**What you are asked to do:**
Within the material below, tally every line that holds the word "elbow", then give the tally and nothing more.

**Data shown:**
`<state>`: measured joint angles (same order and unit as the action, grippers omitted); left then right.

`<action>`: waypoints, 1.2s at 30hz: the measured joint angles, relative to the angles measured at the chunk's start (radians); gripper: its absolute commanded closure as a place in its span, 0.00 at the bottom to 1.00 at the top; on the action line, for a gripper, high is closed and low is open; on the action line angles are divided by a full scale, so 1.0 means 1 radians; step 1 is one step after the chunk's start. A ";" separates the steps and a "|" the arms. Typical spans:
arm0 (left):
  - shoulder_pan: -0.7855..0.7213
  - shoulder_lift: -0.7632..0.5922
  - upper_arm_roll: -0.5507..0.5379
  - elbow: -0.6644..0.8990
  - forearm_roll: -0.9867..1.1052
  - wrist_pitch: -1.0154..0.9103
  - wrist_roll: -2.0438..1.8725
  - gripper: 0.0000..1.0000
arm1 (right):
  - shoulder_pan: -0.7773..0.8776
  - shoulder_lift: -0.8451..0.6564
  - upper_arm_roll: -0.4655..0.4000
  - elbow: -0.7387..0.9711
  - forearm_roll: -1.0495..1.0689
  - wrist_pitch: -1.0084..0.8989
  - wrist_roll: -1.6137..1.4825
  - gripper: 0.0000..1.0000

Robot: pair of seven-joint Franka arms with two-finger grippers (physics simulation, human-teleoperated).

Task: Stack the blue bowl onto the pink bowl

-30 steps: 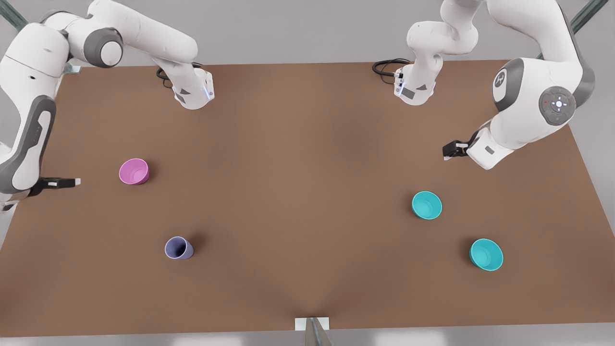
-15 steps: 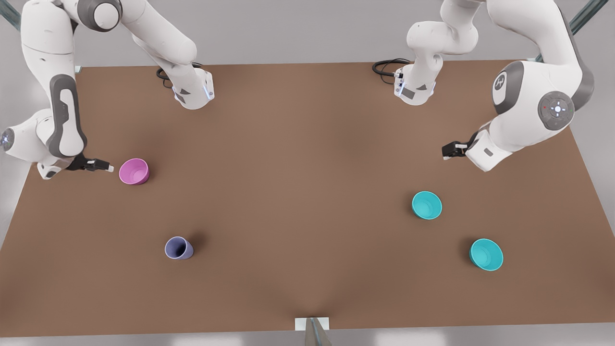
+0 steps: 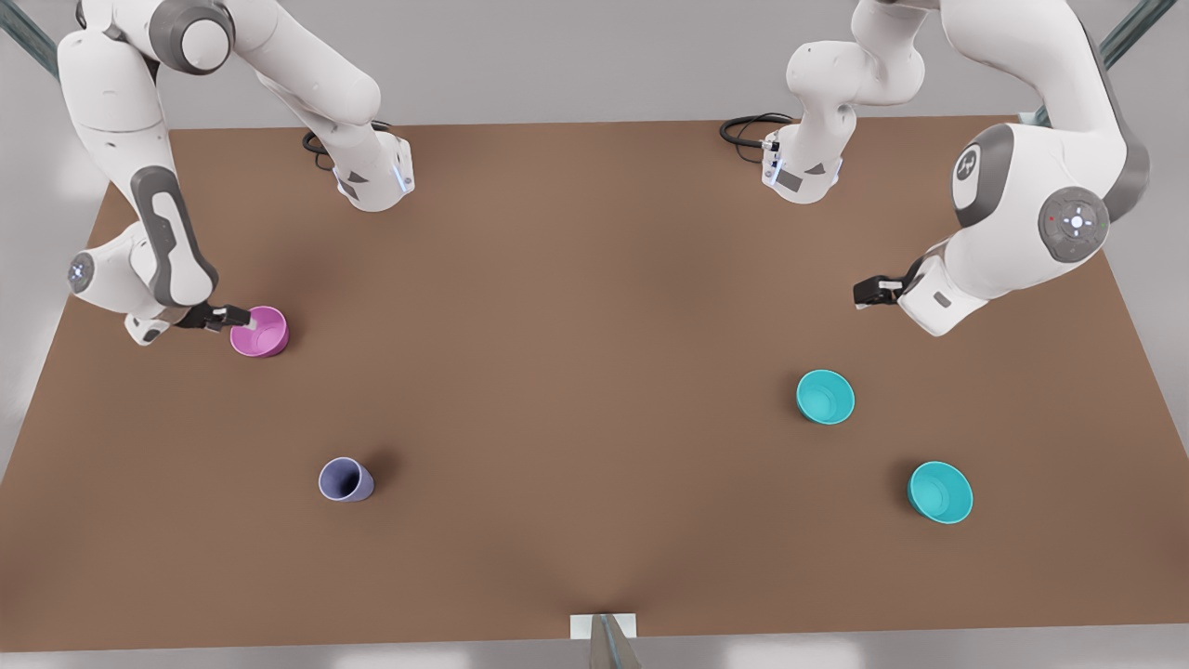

**Written response:**
2